## EXERCISE DETAILS
Repeat all the data that appears below, keeping it exact.

## TASK INPUT

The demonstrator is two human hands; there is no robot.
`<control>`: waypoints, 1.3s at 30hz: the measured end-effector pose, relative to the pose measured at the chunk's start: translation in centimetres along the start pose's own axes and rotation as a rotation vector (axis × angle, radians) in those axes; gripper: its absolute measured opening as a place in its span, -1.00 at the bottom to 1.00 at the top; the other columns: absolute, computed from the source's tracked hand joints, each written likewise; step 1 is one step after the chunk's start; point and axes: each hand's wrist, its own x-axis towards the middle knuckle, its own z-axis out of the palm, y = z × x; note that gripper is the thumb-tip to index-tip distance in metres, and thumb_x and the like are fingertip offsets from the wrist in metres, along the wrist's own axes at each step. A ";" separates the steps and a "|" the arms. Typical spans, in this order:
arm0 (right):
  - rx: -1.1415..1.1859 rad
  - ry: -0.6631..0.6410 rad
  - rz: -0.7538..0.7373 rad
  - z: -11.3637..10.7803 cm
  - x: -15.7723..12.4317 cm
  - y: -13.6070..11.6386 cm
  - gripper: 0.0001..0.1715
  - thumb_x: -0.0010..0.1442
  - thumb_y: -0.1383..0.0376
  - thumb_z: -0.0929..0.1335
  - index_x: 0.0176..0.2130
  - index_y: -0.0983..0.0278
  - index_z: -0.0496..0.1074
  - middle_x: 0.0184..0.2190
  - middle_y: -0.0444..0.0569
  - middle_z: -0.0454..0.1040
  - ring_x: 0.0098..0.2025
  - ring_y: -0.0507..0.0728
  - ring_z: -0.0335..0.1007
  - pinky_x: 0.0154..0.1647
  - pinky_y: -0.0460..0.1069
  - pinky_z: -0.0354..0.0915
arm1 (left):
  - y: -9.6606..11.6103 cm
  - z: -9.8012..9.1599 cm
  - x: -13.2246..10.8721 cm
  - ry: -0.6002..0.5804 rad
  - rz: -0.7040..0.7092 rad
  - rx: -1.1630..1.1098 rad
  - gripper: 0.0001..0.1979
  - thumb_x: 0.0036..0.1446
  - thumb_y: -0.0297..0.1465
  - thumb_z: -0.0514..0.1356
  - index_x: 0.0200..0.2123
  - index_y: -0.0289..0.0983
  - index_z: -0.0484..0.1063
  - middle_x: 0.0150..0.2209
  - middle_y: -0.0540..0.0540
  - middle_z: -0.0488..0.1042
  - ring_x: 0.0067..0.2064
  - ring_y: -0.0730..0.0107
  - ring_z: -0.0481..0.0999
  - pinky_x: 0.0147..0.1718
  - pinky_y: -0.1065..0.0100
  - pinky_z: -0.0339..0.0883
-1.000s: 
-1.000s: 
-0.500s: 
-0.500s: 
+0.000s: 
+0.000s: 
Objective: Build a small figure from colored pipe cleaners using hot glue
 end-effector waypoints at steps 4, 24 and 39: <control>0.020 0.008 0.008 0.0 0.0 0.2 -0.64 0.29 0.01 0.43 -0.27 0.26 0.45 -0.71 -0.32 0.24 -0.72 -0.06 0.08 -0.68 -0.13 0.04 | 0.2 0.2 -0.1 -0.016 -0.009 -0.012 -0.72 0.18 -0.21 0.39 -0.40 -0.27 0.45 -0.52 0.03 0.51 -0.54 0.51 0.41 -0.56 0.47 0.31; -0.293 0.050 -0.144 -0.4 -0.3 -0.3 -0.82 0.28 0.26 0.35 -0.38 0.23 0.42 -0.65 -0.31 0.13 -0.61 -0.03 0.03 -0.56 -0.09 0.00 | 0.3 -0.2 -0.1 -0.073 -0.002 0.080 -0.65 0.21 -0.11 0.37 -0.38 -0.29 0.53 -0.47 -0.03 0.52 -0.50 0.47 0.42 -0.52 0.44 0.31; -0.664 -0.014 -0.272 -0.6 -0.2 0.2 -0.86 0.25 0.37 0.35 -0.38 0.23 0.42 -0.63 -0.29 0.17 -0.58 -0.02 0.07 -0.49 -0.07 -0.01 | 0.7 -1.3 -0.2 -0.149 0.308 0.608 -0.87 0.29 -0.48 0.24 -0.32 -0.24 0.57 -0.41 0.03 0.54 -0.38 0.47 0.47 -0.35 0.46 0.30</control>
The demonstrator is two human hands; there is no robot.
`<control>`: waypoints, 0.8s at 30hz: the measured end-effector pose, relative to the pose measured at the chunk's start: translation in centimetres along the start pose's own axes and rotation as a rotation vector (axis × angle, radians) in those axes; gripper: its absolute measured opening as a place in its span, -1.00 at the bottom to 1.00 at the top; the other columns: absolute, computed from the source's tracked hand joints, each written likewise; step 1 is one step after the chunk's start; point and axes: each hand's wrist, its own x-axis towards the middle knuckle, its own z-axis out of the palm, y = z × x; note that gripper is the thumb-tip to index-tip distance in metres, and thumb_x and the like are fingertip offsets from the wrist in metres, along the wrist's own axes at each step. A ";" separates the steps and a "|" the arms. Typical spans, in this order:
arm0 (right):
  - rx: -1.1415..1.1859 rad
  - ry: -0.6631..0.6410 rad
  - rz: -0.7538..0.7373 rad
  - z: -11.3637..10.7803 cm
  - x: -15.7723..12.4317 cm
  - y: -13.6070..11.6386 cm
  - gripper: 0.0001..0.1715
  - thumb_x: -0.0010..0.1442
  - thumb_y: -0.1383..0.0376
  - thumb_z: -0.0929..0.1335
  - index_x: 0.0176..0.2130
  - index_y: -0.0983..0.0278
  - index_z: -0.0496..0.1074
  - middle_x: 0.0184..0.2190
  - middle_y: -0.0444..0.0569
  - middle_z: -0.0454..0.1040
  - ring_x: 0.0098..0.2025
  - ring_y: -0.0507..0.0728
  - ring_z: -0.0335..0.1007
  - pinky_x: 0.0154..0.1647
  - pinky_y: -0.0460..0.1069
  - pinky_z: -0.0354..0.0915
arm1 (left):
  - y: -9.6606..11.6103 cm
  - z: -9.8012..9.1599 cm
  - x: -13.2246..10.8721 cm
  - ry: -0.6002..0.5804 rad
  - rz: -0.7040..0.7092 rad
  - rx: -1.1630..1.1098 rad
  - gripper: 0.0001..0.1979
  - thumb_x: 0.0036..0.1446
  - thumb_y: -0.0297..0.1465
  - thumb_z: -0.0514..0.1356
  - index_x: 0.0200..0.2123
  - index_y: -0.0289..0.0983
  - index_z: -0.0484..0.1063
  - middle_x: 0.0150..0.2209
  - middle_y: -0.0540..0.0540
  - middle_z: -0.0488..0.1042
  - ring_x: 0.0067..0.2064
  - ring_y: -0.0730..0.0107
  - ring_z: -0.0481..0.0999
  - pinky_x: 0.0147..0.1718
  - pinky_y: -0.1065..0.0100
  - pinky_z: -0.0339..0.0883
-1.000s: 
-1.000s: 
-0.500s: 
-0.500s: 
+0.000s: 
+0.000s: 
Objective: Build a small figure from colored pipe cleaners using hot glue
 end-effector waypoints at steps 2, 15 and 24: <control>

## EXERCISE SOLUTION
The demonstrator is two human hands; there is no robot.
`<control>`: waypoints, 1.3s at 30hz: the measured end-effector pose, relative to the pose measured at the chunk's start: translation in centimetres along the start pose's own axes and rotation as a rotation vector (axis × angle, radians) in those axes; gripper: its absolute measured opening as a place in its span, -1.00 at the bottom to 1.00 at the top; the other columns: absolute, computed from the source's tracked hand joints, each written likewise; step 1 is one step after the chunk's start; point and axes: each hand's wrist, its own x-axis towards the middle knuckle, its own z-axis out of the palm, y = z × x; note that gripper is the thumb-tip to index-tip distance in metres, and thumb_x and the like are fingertip offsets from the wrist in metres, along the wrist's own axes at each step. A ";" separates the steps and a "|" the arms. Typical spans, in this order:
arm0 (right):
  - rx: -1.1415..1.1859 rad
  - ry: -0.6631..0.6410 rad
  - rz: -0.7538..0.7373 rad
  - z: -11.3637..10.7803 cm
  - x: -15.7723..12.4317 cm
  - y: -13.6070..11.6386 cm
  - gripper: 0.0001..0.1715
  - thumb_x: -0.0010..0.1442
  - thumb_y: -0.1383..0.0376
  - thumb_z: -0.0929..0.1335
  - index_x: 0.0176..0.2130
  - index_y: -0.0983..0.0278
  - index_z: -0.0496..0.1074
  - middle_x: 0.0184..0.2190
  - middle_y: -0.0444..0.0569
  - middle_z: -0.0454..0.1040
  - ring_x: 0.0098..0.2025
  - ring_y: -0.0507..0.0728
  - ring_z: -0.0335..0.1007
  - pinky_x: 0.0154..0.1647
  - pinky_y: -0.0460..0.1069
  - pinky_z: -0.0354..0.0915
arm1 (left):
  - y: -9.6606..11.6103 cm
  - z: -9.8012..9.1599 cm
  - x: -13.2246..10.8721 cm
  - ry: -0.6002..0.5804 rad
  - rz: -0.7040..0.7092 rad
  - rx: -1.1630..1.1098 rad
  - gripper: 0.0001..0.1979
  - thumb_x: 0.0036..0.1446
  - thumb_y: -0.0297..0.1465
  - thumb_z: -0.0514..0.1356
  - index_x: 0.0200..0.2123
  - index_y: -0.0289..0.0983
  - index_z: -0.0484..0.1063
  - middle_x: 0.0150..0.2209
  - middle_y: -0.0540..0.0540
  - middle_z: -0.0488..0.1042
  - ring_x: 0.0067..0.2064
  - ring_y: -0.0730..0.0107
  - ring_z: -0.0481..0.0999
  - pinky_x: 0.0147..0.1718
  - pinky_y: -0.1065..0.0100
  - pinky_z: -0.0339..0.0883
-1.000s: 
-1.000s: 
-0.500s: 
-0.500s: 
+0.000s: 
+0.000s: 
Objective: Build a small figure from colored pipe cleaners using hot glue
 end-effector waypoints at steps 4, 24 and 39: <control>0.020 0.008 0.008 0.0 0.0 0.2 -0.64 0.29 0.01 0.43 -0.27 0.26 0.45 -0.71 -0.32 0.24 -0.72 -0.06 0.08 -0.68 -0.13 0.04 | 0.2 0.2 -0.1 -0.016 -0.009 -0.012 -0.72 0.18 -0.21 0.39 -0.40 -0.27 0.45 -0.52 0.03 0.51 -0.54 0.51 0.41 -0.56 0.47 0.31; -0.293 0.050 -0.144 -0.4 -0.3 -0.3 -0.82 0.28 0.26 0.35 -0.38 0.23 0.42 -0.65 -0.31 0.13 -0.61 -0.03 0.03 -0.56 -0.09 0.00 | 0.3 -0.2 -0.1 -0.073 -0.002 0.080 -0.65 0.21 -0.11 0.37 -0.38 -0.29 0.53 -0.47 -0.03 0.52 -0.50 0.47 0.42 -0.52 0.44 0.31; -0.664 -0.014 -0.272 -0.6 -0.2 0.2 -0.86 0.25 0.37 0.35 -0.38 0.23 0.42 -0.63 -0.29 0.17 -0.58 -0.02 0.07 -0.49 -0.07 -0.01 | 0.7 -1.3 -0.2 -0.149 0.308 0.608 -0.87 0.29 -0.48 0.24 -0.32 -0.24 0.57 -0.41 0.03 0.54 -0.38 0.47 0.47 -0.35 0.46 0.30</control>
The demonstrator is two human hands; there is no robot.
`<control>`: waypoints, 0.8s at 30hz: the measured end-effector pose, relative to the pose measured at the chunk's start: translation in centimetres along the start pose's own axes and rotation as a rotation vector (axis × angle, radians) in those axes; gripper: its absolute measured opening as a place in its span, -1.00 at the bottom to 1.00 at the top; the other columns: absolute, computed from the source's tracked hand joints, each written likewise; step 1 is one step after the chunk's start; point and axes: each hand's wrist, its own x-axis towards the middle knuckle, its own z-axis out of the palm, y = z × x; note that gripper is the thumb-tip to index-tip distance in metres, and thumb_x and the like are fingertip offsets from the wrist in metres, along the wrist's own axes at each step. A ";" separates the steps and a "|" the arms. Typical spans, in this order:
arm0 (right):
  - rx: -1.1415..1.1859 rad
  - ry: -0.6631..0.6410 rad
  - rz: -0.7538..0.7373 rad
  - z: -11.3637..10.7803 cm
  - x: -15.7723..12.4317 cm
  - y: -13.6070..11.6386 cm
  - gripper: 0.0001..0.1715
  - thumb_x: -0.0010..0.1442
  - thumb_y: -0.1383..0.0376
  - thumb_z: -0.0929..0.1335
  - index_x: 0.0176..0.2130
  - index_y: -0.0983..0.0278
  - index_z: -0.0496..0.1074
  - middle_x: 0.0184..0.2190
  - middle_y: -0.0444..0.0569
  - middle_z: -0.0454..0.1040
  - ring_x: 0.0098..0.2025
  - ring_y: -0.0507..0.0728
  - ring_z: -0.0335..0.1007
  - pinky_x: 0.0154..0.1647
  - pinky_y: -0.0460..0.1069
  - pinky_z: -0.0354..0.0915
arm1 (left):
  - y: -9.6606..11.6103 cm
  - z: -9.8012..9.1599 cm
  - x: -13.2246..10.8721 cm
  - ry: -0.6002..0.5804 rad
  - rz: -0.7040..0.7092 rad
  - rx: -1.1630..1.1098 rad
  - gripper: 0.0001..0.1979
  - thumb_x: 0.0036..0.1446
  - thumb_y: -0.0297..0.1465
  - thumb_z: -0.0514..0.1356
  - index_x: 0.0200..0.2123
  - index_y: -0.0289..0.0983
  - index_z: -0.0484..0.1063
  - middle_x: 0.0150..0.2209
  - middle_y: -0.0540..0.0540
  - middle_z: -0.0488..0.1042
  - ring_x: 0.0067..0.2064
  - ring_y: -0.0730..0.0107
  - ring_z: -0.0481..0.0999
  - pinky_x: 0.0147..0.1718
  - pinky_y: -0.1065..0.0100
  - pinky_z: -0.0339..0.0883
-1.000s: 
-1.000s: 
-0.500s: 
-0.500s: 
+0.000s: 
+0.000s: 
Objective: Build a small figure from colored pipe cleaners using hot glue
 end-effector waypoints at steps 2, 15 and 24: <control>

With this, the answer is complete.